Daytona Beach International Airport - Daytona Beach, Florida | Walkthrough

Описание к видео Daytona Beach International Airport - Daytona Beach, Florida | Walkthrough

In late 1930 a 740-acre piece of land turned into the current airport, a few hundred feet from the main drag of Volusia Avenue (now International Speedway Blvd.) The first name it was given was Sholtz Field, after the then Governor of Florida, who was from Daytona Beach. The airport began with two gravel runways, one 1,800 feet long and one 2,100 feet. Before long the name became Daytona Beach Municipal Airport.

Eastern Air Lines began passenger service, flying Kingbirds and Condors. After a few years Eastern did not re-bid, after the airmail route changes of 1934. In 1935 National Airlines won a bid on the cross-state route from Daytona Beach to St. Petersburg. In 1933, the airport was closed for repairs. National rerouted its flights to Jacksonville but Eastern became upset and called National's move an act of "buccaneers". National Airlines then referred to its service as being the "Buccaneer Route".
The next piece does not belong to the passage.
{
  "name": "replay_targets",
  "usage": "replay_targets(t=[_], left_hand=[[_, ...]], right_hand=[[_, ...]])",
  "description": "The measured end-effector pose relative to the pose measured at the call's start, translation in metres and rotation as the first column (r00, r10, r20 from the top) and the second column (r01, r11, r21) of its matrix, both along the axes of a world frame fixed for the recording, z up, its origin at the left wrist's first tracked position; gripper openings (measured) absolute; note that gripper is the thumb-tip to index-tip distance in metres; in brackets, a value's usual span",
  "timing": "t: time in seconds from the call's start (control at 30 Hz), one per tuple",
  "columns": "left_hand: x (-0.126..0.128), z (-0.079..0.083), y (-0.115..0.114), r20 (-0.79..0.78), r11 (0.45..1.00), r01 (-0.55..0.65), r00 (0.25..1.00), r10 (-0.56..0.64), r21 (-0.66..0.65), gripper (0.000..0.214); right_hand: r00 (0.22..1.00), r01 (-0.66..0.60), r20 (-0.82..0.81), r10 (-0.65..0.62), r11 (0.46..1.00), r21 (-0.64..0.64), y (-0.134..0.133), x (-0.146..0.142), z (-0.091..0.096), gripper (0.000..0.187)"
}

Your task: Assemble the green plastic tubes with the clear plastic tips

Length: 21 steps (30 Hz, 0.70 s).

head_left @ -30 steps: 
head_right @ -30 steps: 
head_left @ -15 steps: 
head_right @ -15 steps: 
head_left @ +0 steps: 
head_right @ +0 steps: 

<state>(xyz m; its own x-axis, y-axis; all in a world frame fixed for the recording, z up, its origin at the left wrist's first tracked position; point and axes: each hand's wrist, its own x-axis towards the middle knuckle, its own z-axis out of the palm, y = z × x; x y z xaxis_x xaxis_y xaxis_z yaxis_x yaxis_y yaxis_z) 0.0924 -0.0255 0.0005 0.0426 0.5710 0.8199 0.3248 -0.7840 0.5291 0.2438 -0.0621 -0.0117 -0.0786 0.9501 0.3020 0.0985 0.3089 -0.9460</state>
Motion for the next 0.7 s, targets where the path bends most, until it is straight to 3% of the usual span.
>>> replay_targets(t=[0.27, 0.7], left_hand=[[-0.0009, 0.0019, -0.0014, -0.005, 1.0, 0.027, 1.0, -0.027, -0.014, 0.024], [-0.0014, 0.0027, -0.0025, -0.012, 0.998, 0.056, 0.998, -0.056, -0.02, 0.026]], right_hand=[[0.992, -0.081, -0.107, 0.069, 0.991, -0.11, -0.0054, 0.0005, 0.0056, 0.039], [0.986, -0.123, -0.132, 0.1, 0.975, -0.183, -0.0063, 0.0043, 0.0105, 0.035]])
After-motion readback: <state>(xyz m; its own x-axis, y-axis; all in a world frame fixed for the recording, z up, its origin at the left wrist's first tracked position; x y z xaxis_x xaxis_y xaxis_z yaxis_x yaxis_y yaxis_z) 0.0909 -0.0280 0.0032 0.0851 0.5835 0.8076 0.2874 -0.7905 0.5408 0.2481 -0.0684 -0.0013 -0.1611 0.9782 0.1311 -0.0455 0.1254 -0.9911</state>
When World War II broke out the US Navy took over and used the airport for training, calling it Naval Air Station Daytona Beach. An extensive military construction effort followed, to include multiple new buildings for NAS Daytona Beach, as well as the construction of Naval Outlying Fields which were built at Spruce Creek, New Smyrna Beach, Ormond Beach and Bunnell and that were shared with Naval Air Station Jacksonville, Naval Air Station Sanford and Naval Air Station DeLand.
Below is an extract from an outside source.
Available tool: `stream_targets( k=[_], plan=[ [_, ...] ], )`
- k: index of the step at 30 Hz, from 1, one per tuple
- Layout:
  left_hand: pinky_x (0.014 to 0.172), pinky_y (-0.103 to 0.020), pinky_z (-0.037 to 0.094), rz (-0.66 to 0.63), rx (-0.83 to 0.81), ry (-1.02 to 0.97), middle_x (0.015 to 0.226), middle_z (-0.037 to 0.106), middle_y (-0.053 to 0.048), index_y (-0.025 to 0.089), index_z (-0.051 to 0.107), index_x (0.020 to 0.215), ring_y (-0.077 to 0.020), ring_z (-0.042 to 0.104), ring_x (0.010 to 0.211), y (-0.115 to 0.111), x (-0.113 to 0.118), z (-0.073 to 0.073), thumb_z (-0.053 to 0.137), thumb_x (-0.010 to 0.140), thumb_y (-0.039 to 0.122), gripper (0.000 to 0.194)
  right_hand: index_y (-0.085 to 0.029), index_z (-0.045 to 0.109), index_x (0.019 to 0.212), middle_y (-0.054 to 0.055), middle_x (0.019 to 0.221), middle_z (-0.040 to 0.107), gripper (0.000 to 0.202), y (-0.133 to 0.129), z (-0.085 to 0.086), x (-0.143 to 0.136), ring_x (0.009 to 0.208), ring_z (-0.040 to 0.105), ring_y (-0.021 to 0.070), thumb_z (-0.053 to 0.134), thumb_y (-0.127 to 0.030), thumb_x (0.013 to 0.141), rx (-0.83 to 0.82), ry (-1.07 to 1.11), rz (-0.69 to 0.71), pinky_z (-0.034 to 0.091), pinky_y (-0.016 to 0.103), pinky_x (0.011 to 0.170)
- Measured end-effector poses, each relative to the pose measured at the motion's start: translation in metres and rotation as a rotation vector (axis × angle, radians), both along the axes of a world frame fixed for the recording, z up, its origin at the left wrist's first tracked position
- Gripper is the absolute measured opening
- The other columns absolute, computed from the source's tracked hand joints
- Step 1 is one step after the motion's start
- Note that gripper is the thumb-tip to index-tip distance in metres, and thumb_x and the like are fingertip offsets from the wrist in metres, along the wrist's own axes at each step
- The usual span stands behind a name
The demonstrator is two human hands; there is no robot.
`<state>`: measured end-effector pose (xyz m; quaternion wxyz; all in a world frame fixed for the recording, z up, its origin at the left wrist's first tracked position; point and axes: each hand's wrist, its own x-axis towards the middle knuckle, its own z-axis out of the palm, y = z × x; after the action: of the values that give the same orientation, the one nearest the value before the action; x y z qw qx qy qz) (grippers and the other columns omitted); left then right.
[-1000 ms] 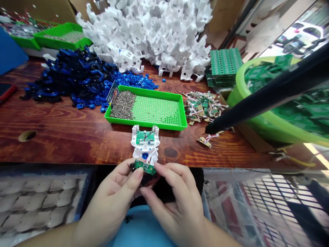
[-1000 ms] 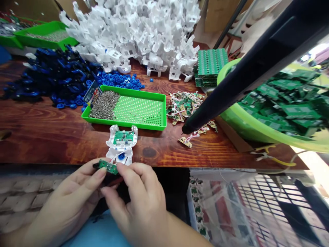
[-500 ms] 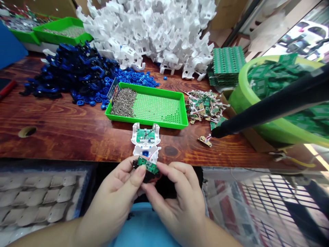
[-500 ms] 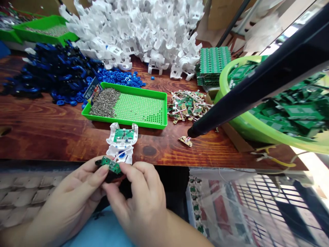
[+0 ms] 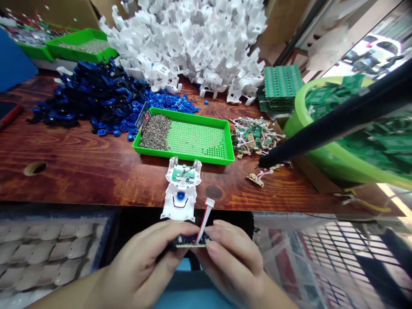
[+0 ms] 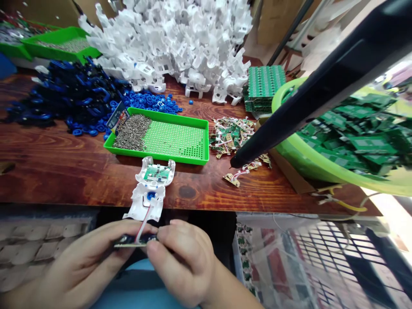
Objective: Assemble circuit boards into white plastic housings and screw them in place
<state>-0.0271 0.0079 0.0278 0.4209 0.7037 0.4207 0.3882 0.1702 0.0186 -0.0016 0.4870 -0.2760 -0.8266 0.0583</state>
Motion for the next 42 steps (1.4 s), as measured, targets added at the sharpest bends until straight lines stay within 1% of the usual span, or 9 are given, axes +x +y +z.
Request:
stream_targets(
  k=[3,6,8,12,18,25,32,35,42],
  plan=[
    [0.094,-0.015,0.045,-0.078,0.185,0.067,0.114,0.069,0.001,0.032,0.05,0.124,-0.0128,0.065,0.103,-0.001,-0.006,-0.001,0.054,0.078,0.003,0.054,-0.015,0.044,0.127,0.008,0.097,0.062,0.052,-0.001,-0.008,-0.001,0.094,0.064,0.0161,0.057,-0.004,0.078,-0.001,0.135,0.009,0.058,0.035,0.084],
    [0.099,-0.017,0.042,-0.159,0.25,0.148,0.123,0.065,0.0,0.032,0.042,0.131,-0.0135,0.061,0.11,-0.002,-0.011,-0.005,0.053,0.076,0.002,0.063,-0.015,0.036,0.134,0.009,0.097,0.064,0.061,-0.001,-0.01,-0.005,0.094,0.065,0.0165,0.058,-0.006,0.078,-0.046,0.232,0.014,0.059,0.035,0.082],
    [0.1,-0.017,0.041,-0.175,0.264,0.177,0.125,0.063,-0.001,0.032,0.04,0.133,-0.014,0.06,0.113,-0.003,-0.013,-0.008,0.053,0.076,0.002,0.066,-0.014,0.039,0.13,0.009,0.094,0.065,0.054,-0.001,-0.008,-0.006,0.093,0.065,0.0162,0.057,-0.007,0.079,-0.082,0.232,0.056,0.057,0.034,0.083],
    [0.1,-0.017,0.04,-0.137,0.279,0.101,0.124,0.064,-0.001,0.031,0.044,0.133,-0.0144,0.06,0.113,-0.007,-0.01,-0.015,0.05,0.077,0.003,0.062,-0.014,0.048,0.116,0.009,0.09,0.067,0.038,0.0,-0.001,-0.008,0.09,0.066,0.0142,0.059,-0.009,0.079,-0.171,0.255,0.149,0.055,0.03,0.085],
    [0.099,-0.016,0.041,0.025,0.316,0.089,0.122,0.064,0.002,0.033,0.05,0.126,-0.0122,0.061,0.109,-0.012,-0.009,-0.02,0.046,0.08,0.004,0.054,-0.015,0.055,0.109,0.012,0.095,0.066,0.024,0.002,0.009,-0.004,0.09,0.065,0.0166,0.055,-0.019,0.085,-0.376,0.298,0.267,0.057,0.028,0.075],
    [0.104,-0.014,0.035,-0.047,0.55,0.288,0.12,0.06,-0.004,0.016,0.052,0.117,-0.0066,0.05,0.117,-0.007,-0.012,-0.019,0.034,0.089,0.003,0.036,-0.019,0.057,0.108,0.009,0.093,0.066,0.026,0.002,0.014,-0.002,0.087,0.065,0.0153,0.057,-0.013,0.083,-0.462,0.322,0.302,0.057,0.027,0.078],
    [0.107,-0.014,0.03,-0.116,0.544,0.362,0.123,0.056,-0.005,0.015,0.049,0.118,-0.0054,0.041,0.125,-0.01,-0.015,-0.018,0.033,0.085,-0.001,0.04,-0.018,0.063,0.098,0.008,0.089,0.067,0.016,0.003,0.017,-0.002,0.082,0.066,0.0135,0.06,-0.015,0.082,-0.54,0.332,0.299,0.056,0.023,0.074],
    [0.107,-0.014,0.03,-0.144,0.548,0.376,0.123,0.055,-0.006,0.014,0.048,0.119,-0.0056,0.04,0.126,-0.01,-0.017,-0.018,0.034,0.084,-0.002,0.041,-0.018,0.064,0.094,0.007,0.086,0.067,0.011,0.002,0.017,-0.001,0.079,0.065,0.0129,0.061,-0.017,0.083,-0.597,0.364,0.291,0.056,0.023,0.071],
    [0.106,-0.014,0.03,-0.127,0.548,0.401,0.121,0.059,-0.007,0.014,0.048,0.12,-0.0055,0.042,0.125,-0.01,-0.013,-0.02,0.033,0.083,0.0,0.042,-0.02,0.065,0.094,0.005,0.086,0.067,0.015,0.001,0.016,0.003,0.08,0.064,0.0127,0.062,-0.013,0.081,-0.657,0.33,0.288,0.055,0.022,0.071]
  ],
)
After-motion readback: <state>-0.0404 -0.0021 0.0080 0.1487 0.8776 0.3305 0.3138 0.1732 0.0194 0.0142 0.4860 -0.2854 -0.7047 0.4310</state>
Naval Air Station Daytona Beach conducted advanced training for Naval Aviators and enlisted Naval Aircrewmen of the US Navy and US Marine Corps in aircraft ranging from carrier-based single seat F6F Hellcat and F4U Corsair fighters to the multi-seat SB2C Helldiver dive bomber. At the end of the war, NAS Daytona Beach was decommissioned, and the auxiliary airfields were returned to the respective local governments for civil use as airports.

Many of the buildings constructed by the Navy were later used by Embry-Riddle Aeronautical University after the university's move from Miami in 1965, while others were used by the city aviation department that later became the current aviation authority.